A House and Its Head
- First edition
- Author: Ivy Compton-Burnett
- Language: English
- Genre: Novel
- Publisher: W. Heinemann Ltd
- Publication date: 1935
- Publication place: United Kingdom
- Media type: Print (Hardcover)
- Pages: 287 pp

= A House and Its Head =

1935 novel by Ivy Compton-Burnett

A House and Its Head is a 1935 novel by Ivy Compton-Burnett, republished in 2001 by New York Review Books with an afterword by Francine Prose and in 2021 by Pushkin Press with an introduction by Hilary Mantel. The novel, which focuses on an upper-middle class Victorian household in the 1880s, explores themes such as family secrets and the subordination of women by men. When asked in 1962 which of her novels were her favourites, Compton-Burnett referred to Manservant and Maidservant and "the first two-thirds" of A House and Its Head.

==Plot==
A House and Its Head introduces a Victorian family: patriarch Duncan Edgeworth, his wife Ellen, his daughters Nance and Sibyl, and his nephew Grant, who is in line to inherit their house. Duncan is tyrannical and overbearing; early on, he throws a science book by Grant, which he finds "immoral," into a fire.

Ellen falls ill and dies, after which Duncan quickly remarries. His new wife, Alison, is beautiful but young—scarcely older than his children. The marriage proves disastrous. Alison begins an affair with Grant, and they conceive a child, Richard. She tries to keep Richard's parentage a secret, but Duncan learns the child is not his from a letter from the family's former nurse, mentioning a white streak in Richard's hair. Alison elopes with family friend Almeric Bode, while Duncan marries the family governess Cassie, who agrees for financial reasons. They have a son, William.

Grant proposes to Nance, who turns him down, and then Sibyl, who accepts. Sibyl, angry that Richard is now in line to inherit Grant's property, pays the nurse to kill Richard by gassing him; she then spreads rumors insinuating that Duncan and/or Cassie may have been responsible.
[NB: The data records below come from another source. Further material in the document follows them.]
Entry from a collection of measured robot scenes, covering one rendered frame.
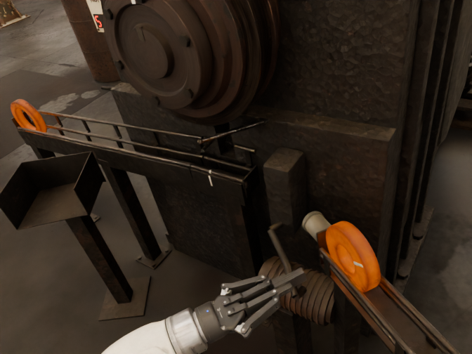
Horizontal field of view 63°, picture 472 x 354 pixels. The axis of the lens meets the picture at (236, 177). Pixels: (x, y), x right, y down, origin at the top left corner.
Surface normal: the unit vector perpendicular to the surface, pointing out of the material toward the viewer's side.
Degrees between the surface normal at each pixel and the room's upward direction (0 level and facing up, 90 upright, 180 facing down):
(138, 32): 90
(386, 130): 0
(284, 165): 0
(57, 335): 0
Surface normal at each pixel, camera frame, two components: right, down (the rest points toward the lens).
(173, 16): -0.55, 0.59
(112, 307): -0.16, -0.77
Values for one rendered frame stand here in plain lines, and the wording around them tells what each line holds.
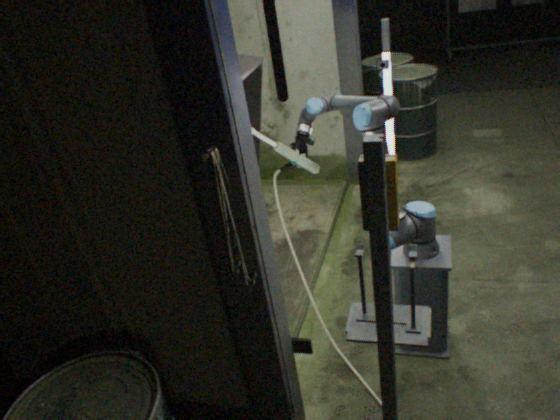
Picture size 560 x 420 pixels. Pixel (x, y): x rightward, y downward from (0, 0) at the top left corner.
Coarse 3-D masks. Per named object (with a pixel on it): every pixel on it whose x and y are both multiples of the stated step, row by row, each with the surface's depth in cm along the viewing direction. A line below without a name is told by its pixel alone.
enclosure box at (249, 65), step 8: (240, 56) 278; (248, 56) 279; (240, 64) 264; (248, 64) 264; (256, 64) 268; (240, 72) 250; (248, 72) 255; (256, 72) 286; (248, 80) 289; (256, 80) 288; (248, 88) 292; (256, 88) 290; (248, 96) 294; (256, 96) 293; (248, 104) 297; (256, 104) 296; (248, 112) 299; (256, 112) 298; (256, 120) 301; (256, 128) 303; (256, 136) 306; (256, 144) 309; (256, 152) 312
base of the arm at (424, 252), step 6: (432, 240) 252; (408, 246) 258; (420, 246) 253; (426, 246) 252; (432, 246) 254; (438, 246) 257; (408, 252) 258; (420, 252) 253; (426, 252) 253; (432, 252) 255; (438, 252) 256; (420, 258) 254; (426, 258) 254
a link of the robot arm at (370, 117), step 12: (360, 108) 226; (372, 108) 225; (384, 108) 226; (360, 120) 227; (372, 120) 225; (384, 120) 229; (372, 132) 227; (384, 132) 230; (408, 228) 242; (396, 240) 240; (408, 240) 245
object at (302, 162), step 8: (264, 136) 263; (272, 144) 266; (280, 144) 267; (280, 152) 269; (288, 152) 270; (296, 152) 273; (296, 160) 274; (304, 160) 275; (280, 168) 290; (288, 168) 285; (312, 168) 278
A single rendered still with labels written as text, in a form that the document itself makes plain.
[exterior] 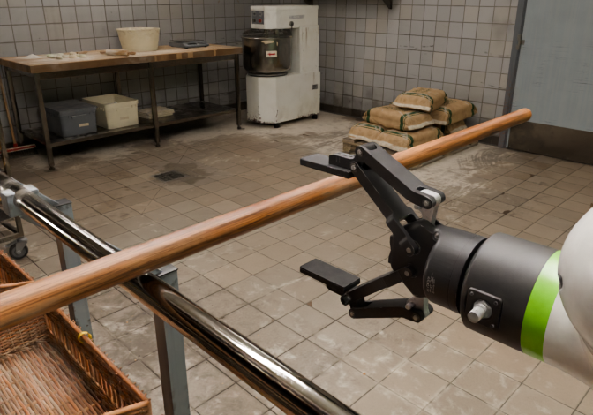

The murder is uncovered by Mrs. Jekyll, Cassie's mother, when she sees an incriminating letter in Sibyl's purse; the letter also reveals that Sibyl paid the nurse to write the letter to Duncan.

Grant leaves Sibyl, who moves in with her ill aunt. Sibyl inherits her aunt's fortune once she dies and asks Grant to forgive her, promising to share it with him. Grant reluctantly accepts.

== Characters ==
The cast of characters introduced in the opening chapters:
- Duncan Edgeworth, 66, head of the Edgeworth family
- Ellen Edgeworth, 60, Duncan's wife
- Nance Edgeworth, 24, their elder daughter
- Sibyl Edgeworth, 18, their younger daughter
- Grant Edgeworth, 25, Duncan's fraternal nephew
- Bethia, middle-aged, the Edgeworth's maid
- Cassandra (Cassie) Jekyll, 39, governess to Nance and Sibyl
- Oscar Jekyll, 38, village rector and Cassie's brother
- Gretchen Jekyll, in her 70s, Cassie and Oscar's mother
- Dulcia Bode, 24, friend of Nance and Sibyl
- Almeric Bode, 26, Dulcia's older brother
- Fabian Smollett, 55, village doctor
- Florence Smollett, 55, Fabian's wife and cousin
- Rosamund Burtenshaw, 44
- Alexander Burtenshaw, Rosamund's father
- Beatrice Fellowes, 38, Rosamund's cousin

==Critical reception==
Several contemporary writers and critics have praised A House and Its Head. Rebecca Abrams, writing in the New Statesman, ranked it among the publication's most important novels of the 20th century, comparing it to the work of Henry James. Hilary Mantel, writing in The Telegraph, called the book "the merriest tale of human depravity you will ever read." Prose, in her afterword, likened the novel's conclusion to "Jane Austen on bad drugs."